Bangladesh’s finance minister warned that developing countries should think twice before taking more loans through China’s Belt and Road Initiative as global inflation and slowing growth add to tensions. on indebted emerging markets.

AHM Mustafa Kamal also said that Beijing needed to be more rigorous in evaluating its loans amid concerns that poor lending decisions could push countries into a debt crisis. He pointed to Sri Lanka, where Chinese-backed infrastructure projects that failed to generate returns had exacerbated a severe economic crisis.

“Whatever the situation [that] it’s happening all over the world, everyone will think twice about accepting this project,” he said in an interview, referring to BRI. “Everyone is blaming China. China cannot disagree. It’s his responsability”.

He said the Sri Lankan crisis highlighted that China had not been rigorous enough in deciding which projects to support. They need to “do a thorough study” before lending to a project, she said. “After Sri Lanka. . . We feel that the Chinese authorities are not dealing with this particular aspect, which is very, very important.”

Bangladesh last month became the latest country in Asia to seek IMF financing as rising commodity prices following Russia’s invasion of Ukraine hit its foreign exchange reserves. The country, which participates in China’s BRI, owes about $4 billion, or 6 percent of its total foreign debt, to Beijing.
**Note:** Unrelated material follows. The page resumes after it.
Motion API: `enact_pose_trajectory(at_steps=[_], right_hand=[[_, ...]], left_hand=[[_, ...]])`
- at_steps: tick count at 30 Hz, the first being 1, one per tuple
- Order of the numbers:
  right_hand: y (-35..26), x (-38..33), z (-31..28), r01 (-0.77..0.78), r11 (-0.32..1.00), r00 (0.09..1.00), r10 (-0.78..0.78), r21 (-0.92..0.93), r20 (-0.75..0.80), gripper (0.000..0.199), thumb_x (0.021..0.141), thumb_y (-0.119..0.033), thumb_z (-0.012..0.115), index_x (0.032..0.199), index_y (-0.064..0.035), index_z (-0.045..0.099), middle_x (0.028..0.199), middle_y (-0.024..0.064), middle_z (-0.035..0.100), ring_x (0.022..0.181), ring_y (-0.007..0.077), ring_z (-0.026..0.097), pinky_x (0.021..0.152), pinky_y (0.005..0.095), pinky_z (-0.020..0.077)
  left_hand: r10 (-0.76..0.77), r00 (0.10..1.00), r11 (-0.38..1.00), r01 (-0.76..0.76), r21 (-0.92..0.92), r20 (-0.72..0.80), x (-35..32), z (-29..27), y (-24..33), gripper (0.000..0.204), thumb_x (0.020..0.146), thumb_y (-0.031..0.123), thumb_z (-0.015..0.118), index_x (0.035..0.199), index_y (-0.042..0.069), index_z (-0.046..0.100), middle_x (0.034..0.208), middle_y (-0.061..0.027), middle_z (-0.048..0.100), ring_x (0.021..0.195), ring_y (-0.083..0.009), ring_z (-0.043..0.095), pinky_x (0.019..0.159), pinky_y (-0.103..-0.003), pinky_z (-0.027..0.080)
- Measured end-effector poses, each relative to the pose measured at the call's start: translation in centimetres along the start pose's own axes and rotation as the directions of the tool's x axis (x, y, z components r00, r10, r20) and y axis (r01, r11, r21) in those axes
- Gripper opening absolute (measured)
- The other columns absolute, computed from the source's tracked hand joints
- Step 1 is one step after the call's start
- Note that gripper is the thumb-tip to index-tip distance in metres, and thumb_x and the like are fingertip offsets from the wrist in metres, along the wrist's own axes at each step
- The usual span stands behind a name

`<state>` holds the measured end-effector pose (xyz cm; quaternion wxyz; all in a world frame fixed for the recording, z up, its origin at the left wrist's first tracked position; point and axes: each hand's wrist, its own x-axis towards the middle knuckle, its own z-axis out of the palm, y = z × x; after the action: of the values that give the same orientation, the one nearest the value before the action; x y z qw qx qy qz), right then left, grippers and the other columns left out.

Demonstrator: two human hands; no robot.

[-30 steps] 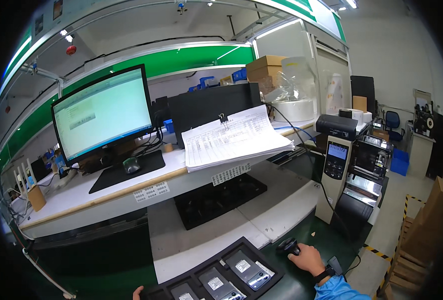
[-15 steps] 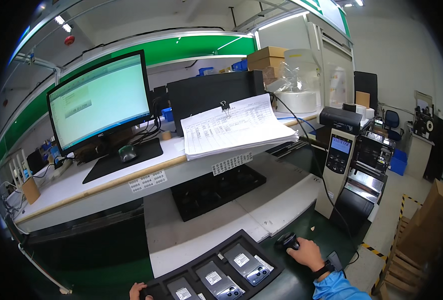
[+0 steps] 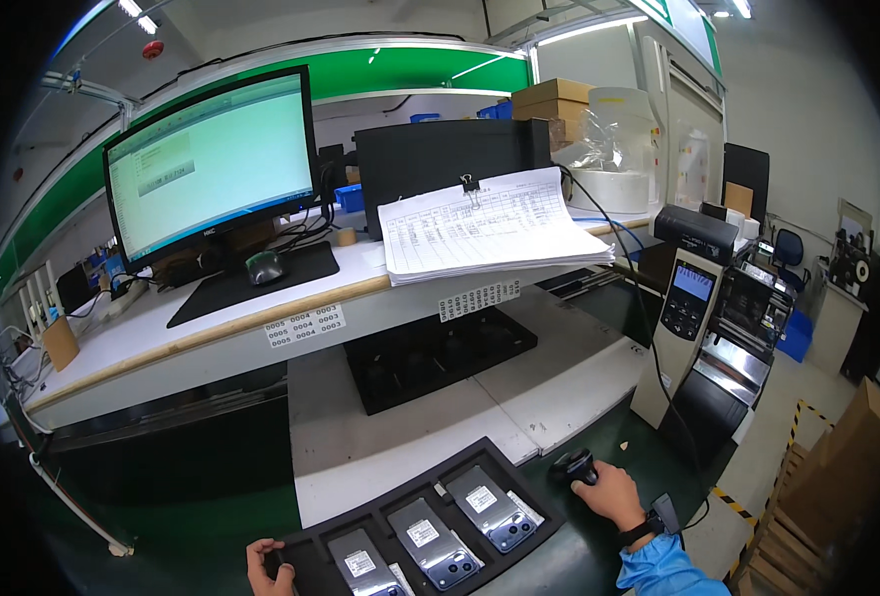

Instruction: The recorder scans the barcodes of smartphones, prints out labels, and places them into a tray at a manufacturing workstation.

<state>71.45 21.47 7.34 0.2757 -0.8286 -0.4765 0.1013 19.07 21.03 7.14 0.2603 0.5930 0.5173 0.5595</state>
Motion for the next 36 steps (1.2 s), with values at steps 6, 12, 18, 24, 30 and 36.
enact_pose_trajectory(at_steps=[6,12,18,24,30,36], right_hand=[[-0.1,0.1,-0.1,-0.009,1.0,1.0,0.008,0.003,0.013,0.044,0.075,-0.042,0.073,0.096,-0.0028,0.069,0.088,0.0238,0.071,0.089,0.0436,0.068,0.081,0.0486,0.0542],[-0.2,-0.1,-0.1,-0.01,1.0,1.0,0.01,0.012,0.016,0.044,0.075,-0.041,0.072,0.096,-0.0034,0.069,0.09,0.0241,0.071,0.09,0.0446,0.067,0.081,0.0502,0.0539],[-0.2,-0.1,0.0,0.005,1.0,1.0,-0.005,0.02,-0.005,0.042,0.075,-0.04,0.071,0.095,-0.0029,0.068,0.09,0.024,0.071,0.09,0.0447,0.067,0.081,0.0498,0.0537],[-0.3,-0.3,-0.3,-0.012,1.0,1.0,0.012,0.009,-0.003,0.043,0.075,-0.04,0.072,0.095,-0.0021,0.068,0.09,0.0247,0.071,0.09,0.0446,0.067,0.082,0.0498,0.0536],[0.0,0.0,-0.2,0.014,1.0,1.0,-0.014,-0.009,-0.003,0.049,0.075,-0.039,0.073,0.106,-0.0027,0.066,0.093,0.0249,0.071,0.092,0.045,0.067,0.083,0.0503,0.0532],[1.3,0.7,0.2,0.302,0.862,0.91,-0.134,0.407,-0.392,0.063,0.076,-0.021,0.076,0.132,-0.0039,0.052,0.105,0.0115,0.058,0.085,0.0215,0.059,0.079,0.0346,0.0516]], left_hand=[[-0.011,1.0,0.997,0.011,-0.081,-0.007,0.0,0.1,0.2,0.039,0.086,-0.009,0.055,0.124,0.0,0.056,0.118,-0.0089,0.061,0.109,-0.0185,0.057,0.098,-0.03,0.043],[-0.018,1.0,0.997,0.017,-0.076,-0.022,-0.1,-0.3,0.1,0.039,0.086,-0.009,0.057,0.123,0.0,0.057,0.116,-0.0073,0.061,0.106,-0.0169,0.057,0.095,-0.029,0.044],[-0.023,0.996,0.999,0.019,-0.045,-0.085,0.0,-0.1,0.0,0.042,0.085,-0.008,0.061,0.126,0.001,0.057,0.113,-0.0065,0.061,0.102,-0.0161,0.058,0.092,-0.028,0.046],[-0.119,0.991,0.992,0.116,-0.047,-0.057,-0.1,-0.2,-0.3,0.046,0.086,-0.006,0.059,0.131,0.0,0.057,0.11,-0.0066,0.062,0.101,-0.016,0.058,0.092,-0.028,0.046],[-0.067,0.997,0.997,0.068,0.027,-0.024,0.3,0.0,-0.3,0.045,0.086,-0.005,0.059,0.131,0.0,0.057,0.112,-0.0078,0.063,0.103,-0.0172,0.059,0.094,-0.029,0.046],[0.058,0.994,0.981,-0.039,0.19,-0.095,0.1,0.3,-0.3,0.028,0.091,0.002,0.061,0.119,0.0,0.061,0.101,-0.0077,0.065,0.091,-0.0165,0.062,0.083,-0.028,0.051]])
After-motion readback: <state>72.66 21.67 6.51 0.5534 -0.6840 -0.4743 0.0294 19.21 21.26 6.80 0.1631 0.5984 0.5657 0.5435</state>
Kamal said the country wanted a first installment from the IMF of $1.5 billion as part of a total package worth $4.5 billion, which would include financing to help it finance climate change resilience projects and bolster its budget.

The fund said the full amount of potential loans for Bangladesh had not yet been negotiated.
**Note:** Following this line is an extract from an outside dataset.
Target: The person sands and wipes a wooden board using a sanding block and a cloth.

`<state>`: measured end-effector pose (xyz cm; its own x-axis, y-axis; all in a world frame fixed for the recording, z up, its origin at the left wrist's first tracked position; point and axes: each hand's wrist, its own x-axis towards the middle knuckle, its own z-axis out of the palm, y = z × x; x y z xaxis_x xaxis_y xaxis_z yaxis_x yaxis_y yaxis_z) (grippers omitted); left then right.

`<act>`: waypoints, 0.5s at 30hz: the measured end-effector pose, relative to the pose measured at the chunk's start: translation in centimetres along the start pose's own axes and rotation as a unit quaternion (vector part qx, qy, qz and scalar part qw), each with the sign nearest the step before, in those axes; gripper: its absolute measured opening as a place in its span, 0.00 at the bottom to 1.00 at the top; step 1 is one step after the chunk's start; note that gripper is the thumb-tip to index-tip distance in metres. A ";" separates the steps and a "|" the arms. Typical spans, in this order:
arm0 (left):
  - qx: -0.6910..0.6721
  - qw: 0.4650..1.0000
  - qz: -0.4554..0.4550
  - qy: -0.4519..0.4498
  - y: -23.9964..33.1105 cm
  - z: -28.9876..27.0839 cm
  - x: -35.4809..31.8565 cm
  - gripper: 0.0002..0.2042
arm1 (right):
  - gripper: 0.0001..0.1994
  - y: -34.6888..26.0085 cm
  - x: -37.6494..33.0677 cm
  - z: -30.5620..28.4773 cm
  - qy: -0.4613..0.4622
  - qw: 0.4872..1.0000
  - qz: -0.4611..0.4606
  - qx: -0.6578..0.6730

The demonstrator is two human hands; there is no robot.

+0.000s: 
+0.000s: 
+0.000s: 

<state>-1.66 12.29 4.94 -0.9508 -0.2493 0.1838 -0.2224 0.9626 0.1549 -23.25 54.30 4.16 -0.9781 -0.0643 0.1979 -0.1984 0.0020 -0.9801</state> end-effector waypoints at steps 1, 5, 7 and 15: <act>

Bangladesh is also seeking up to $4 billion more in total from a variety of other multilateral and bilateral lenders, including the World Bank, the Asian Development Bank, the Asian Infrastructure Investment Bank and the Japan International Cooperation Agency, he said. Kamal. He added that he was optimistic that the country would get loans from them.

His comments came as Chinese Foreign Minister Wang Yi visited Bangladesh over the weekend to meet officials including Prime Minister Sheikh Hasina. In a statement, China called itself “Bangladesh’s most reliable long-term strategic partner” and said the two agreed to strengthen “infrastructure cooperation.”

The economic impact of the Covid-19 pandemic, as well as rising global food and fuel prices amid the Ukraine war, has put many developing countries under pressure and some are struggling to pay off their debt. external.

Sri Lanka, which defaulted on its sovereign debt in May, is in talks with the IMF for an emergency bailout. Pakistan, whose foreign exchange reserves have fallen to the level sufficient for just a month and a half’s worth of imports, last month reached a preliminary agreement with the fund to release $1.3bn as part of an existing $7bn aid package. millions.

Bangladesh has been hit hard by a rising power import bill, with fuel shortages forcing daily multi-hour power cuts. Its foreign exchange reserves have also fallen to less than $40 billion from more than $45 billion a year ago.

However, analysts say the country’s strong export sector, particularly its apparel trade, has helped cushion it from recent global shocks and its reserves are still sufficient for about five months’ worth of imports, providing the country with something of protection.

This meant that although “everyone is suffering [and] we are also under pressure,” Bangladesh was not at risk of defaulting like Sri Lanka, Kamal said, adding: “There is no way to think about a situation like that.”

Bangladesh had a total external debt of $62 billion in 2021, according to the IMF, with the majority owed to multilateral lenders such as the World Bank. The country owes $9 billion, or 15 percent, to state lenders from Japan, its largest bilateral creditor, followed by China.

Bangladesh’s economy grew rapidly in recent decades from one of the poorest in the region after its war of independence in 1971 to a per capita income of $2,500, higher than that of India and Pakistan.

But climate change poses a significant threat, with the 160m low-lying country vulnerable to rising sea levels, erratic monsoon rains and flooding.

The IMF said in a statement this month that its new Resilience and Sustainability Trust would help provide long-term financing related to climate change as part of the Bangladesh loan program. “Unprecedented global shocks present countries like Bangladesh with significant uncertainties,” he said.

Lack of infrastructure also continues to limit growth. In June, the government opened the $3.6 billion Padma Bridge near Dhaka. The project was built in China but financed domestically after international lenders withdrew funds over a corruption scandal, though the allegations were never proven. But the government responded to the economic downturn by canceling a series of planned infrastructure upgrades, including investments in building a 5G network and upgrading roads.

“Whatever projects are that are essential and are in the works and will be paid for as quickly as possible, we only deal with those,” Kamal said. “To other projects, we say, no, thank you.”